Top of Input for this task

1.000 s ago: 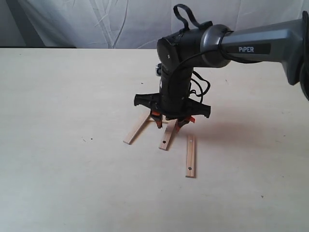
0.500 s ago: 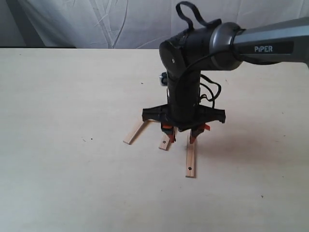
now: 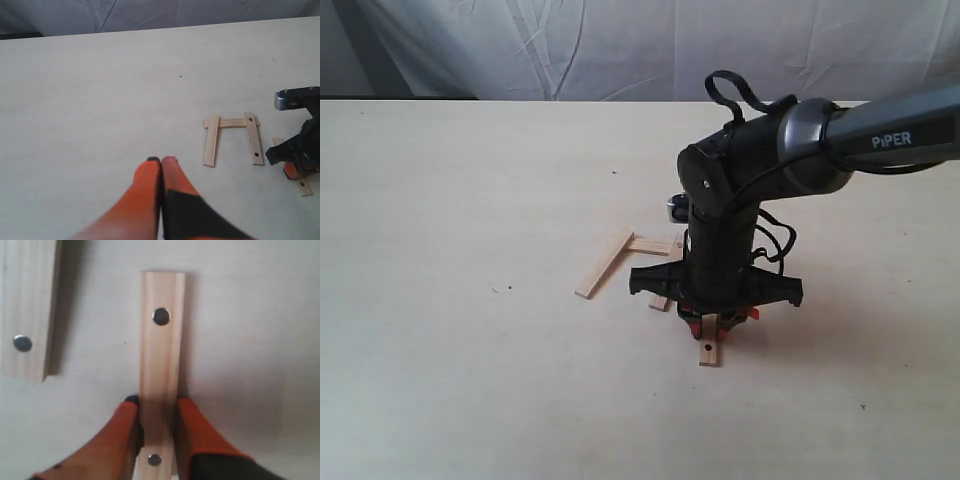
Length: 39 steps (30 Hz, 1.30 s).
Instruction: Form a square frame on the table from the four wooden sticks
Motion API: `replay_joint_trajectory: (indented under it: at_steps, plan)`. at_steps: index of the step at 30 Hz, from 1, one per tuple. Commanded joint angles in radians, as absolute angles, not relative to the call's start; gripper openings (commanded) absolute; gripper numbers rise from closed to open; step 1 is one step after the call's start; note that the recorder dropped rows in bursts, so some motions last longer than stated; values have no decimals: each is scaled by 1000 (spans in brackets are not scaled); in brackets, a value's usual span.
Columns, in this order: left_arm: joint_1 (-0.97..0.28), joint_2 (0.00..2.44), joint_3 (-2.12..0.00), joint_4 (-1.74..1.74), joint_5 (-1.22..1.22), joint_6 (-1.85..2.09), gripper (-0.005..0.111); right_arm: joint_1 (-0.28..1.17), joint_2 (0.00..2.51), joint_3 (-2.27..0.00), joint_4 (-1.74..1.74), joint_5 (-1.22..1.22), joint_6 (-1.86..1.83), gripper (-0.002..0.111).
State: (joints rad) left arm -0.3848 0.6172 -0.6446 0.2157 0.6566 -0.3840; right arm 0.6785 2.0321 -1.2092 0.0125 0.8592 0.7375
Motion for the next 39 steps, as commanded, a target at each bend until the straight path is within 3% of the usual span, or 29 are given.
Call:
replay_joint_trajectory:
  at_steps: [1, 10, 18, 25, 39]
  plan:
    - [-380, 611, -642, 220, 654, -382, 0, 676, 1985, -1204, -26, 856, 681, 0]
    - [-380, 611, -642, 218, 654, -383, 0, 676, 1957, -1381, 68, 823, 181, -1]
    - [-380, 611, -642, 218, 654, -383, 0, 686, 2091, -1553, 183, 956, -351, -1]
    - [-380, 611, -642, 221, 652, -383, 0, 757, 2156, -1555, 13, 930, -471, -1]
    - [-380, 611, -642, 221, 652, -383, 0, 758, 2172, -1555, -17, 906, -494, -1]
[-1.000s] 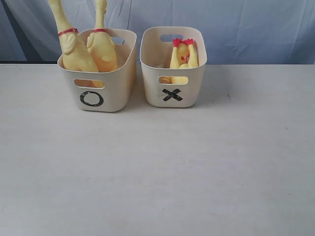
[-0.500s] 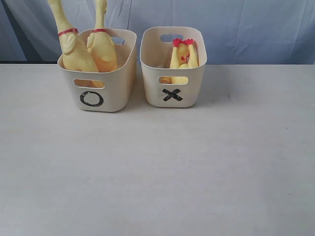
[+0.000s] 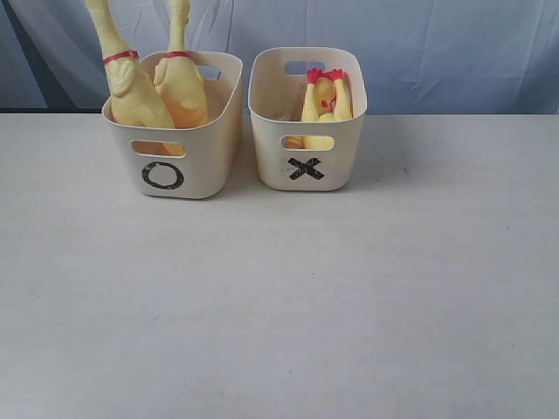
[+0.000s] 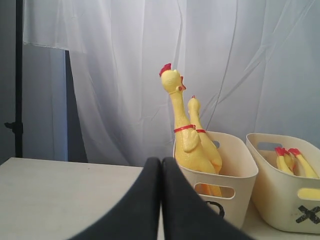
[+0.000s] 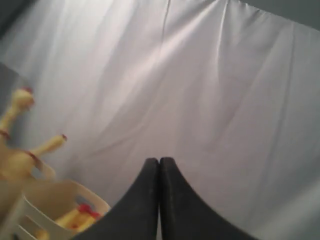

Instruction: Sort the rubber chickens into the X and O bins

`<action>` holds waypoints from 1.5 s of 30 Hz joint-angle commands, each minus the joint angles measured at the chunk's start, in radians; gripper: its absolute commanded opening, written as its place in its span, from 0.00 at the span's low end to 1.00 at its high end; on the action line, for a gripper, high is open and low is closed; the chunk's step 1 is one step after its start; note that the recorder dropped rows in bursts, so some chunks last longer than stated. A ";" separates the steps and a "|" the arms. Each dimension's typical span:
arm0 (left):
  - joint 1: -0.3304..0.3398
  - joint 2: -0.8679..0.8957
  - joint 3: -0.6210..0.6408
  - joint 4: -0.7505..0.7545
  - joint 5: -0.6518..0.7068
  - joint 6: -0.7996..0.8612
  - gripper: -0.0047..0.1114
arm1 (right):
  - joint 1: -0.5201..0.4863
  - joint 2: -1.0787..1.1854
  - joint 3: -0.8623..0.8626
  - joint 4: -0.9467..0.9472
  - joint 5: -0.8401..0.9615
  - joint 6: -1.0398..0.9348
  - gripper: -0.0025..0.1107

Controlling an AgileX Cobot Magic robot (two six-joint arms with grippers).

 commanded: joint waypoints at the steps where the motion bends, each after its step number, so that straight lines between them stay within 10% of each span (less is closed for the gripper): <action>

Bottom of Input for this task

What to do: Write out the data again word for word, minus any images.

Reply:
1.000 s ago: 
0.500 s ago: 
now: 
Length: 39 steps (30 Hz, 1.30 s).
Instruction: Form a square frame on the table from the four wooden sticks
Motion API: `replay_joint_trajectory: (indented under it: at_steps, plan)`. at_steps: index of the step at 30 Hz, from 1, one per tuple. Commanded joint angles in radians, as absolute angles, not relative to the call's start; gripper openings (commanded) absolute; gripper numbers rise from closed to open; step 1 is one step after the call's start; note that the recorder dropped rows in bursts, so some motions last longer than stated; values have no decimals: each is scaled by 1000 (spans in brackets are not scaled); in brackets, a value's usual span.
Columns, in this order: left_arm: joint_1 (-0.97..0.28), joint_2 (0.00..2.44), joint_3 (-2.12..0.00), joint_4 (-1.74..1.74), joint_5 (-1.22..1.22), joint_6 (-1.85..2.09), gripper (-0.005..0.111); right_arm: joint_1 (-0.28..1.17), joint_2 (0.00..2.51), joint_3 (-2.27..0.00), joint_4 (-1.74..1.74), joint_5 (-1.22..1.22), joint_6 (-1.86..1.83), gripper (-0.002..0.111).
State: (joints rad) left arm -0.3848 0.6172 -0.6446 0.2157 0.6566 -0.3840; right arm 0.6785 2.0321 -1.2092 0.0125 0.8592 0.7375
Motion for the next 39 steps, as commanded, a target at each bend until the straight path is within 3% of the usual span, or 29 are given.
Call:
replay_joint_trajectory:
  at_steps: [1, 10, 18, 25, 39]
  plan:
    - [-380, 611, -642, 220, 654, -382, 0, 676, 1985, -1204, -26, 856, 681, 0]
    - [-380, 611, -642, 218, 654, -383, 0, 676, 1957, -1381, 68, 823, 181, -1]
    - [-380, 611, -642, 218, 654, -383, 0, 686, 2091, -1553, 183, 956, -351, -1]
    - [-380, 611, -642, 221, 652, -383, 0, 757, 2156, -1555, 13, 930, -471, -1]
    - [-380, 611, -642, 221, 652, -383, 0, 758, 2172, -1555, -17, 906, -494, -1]
[-1.000s] 
[-0.500s] 
[+0.000s] 
[+0.000s] 
[+0.000s] 

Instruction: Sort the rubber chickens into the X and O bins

`<action>` holds waypoints from 1.5 s of 30 Hz joint-angle commands, each minus the joint angles measured at the chunk's start, in radians; gripper: its absolute commanded opening, written as its place in its span, from 0.00 at the span's low end to 1.00 at its high end; on the action line, for a gripper, high is open and low is closed; the chunk's step 1 is one step after its start; note that the recorder dropped rows in bursts, so some chunks last longer than stated. A ";" separates the steps and a "|" the arms. Each dimension's typical span:
arm0 (left):
  - joint 1: -0.3304..0.3398
  - joint 2: -0.8679..0.8957
  - joint 3: -0.6210..0.6408
  - joint 4: -0.7505..0.7545
  - joint 5: -0.6518..0.7068
  - joint 6: -0.7996..0.8612
  - gripper: -0.0047..0.1114
arm1 (right):
  - joint 1: -0.5201..0.4863
  - joint 2: -1.0787..1.1854
  - joint 3: -0.8623..0.8626
  - joint 4: -0.9467..0.9472
  - joint 5: -0.8401..0.9615
  - joint 6: -1.0398..0.9348
  - gripper: -0.0025..0.1107

Controlling an AgileX Cobot Magic robot (two six-joint arms with grippers).

 commanded: joint waypoints at the steps where the motion bends, each after its step number, so that straight lines between them stay within 10% of each span (less is closed for the gripper): <action>

Nothing else remains for the exercise.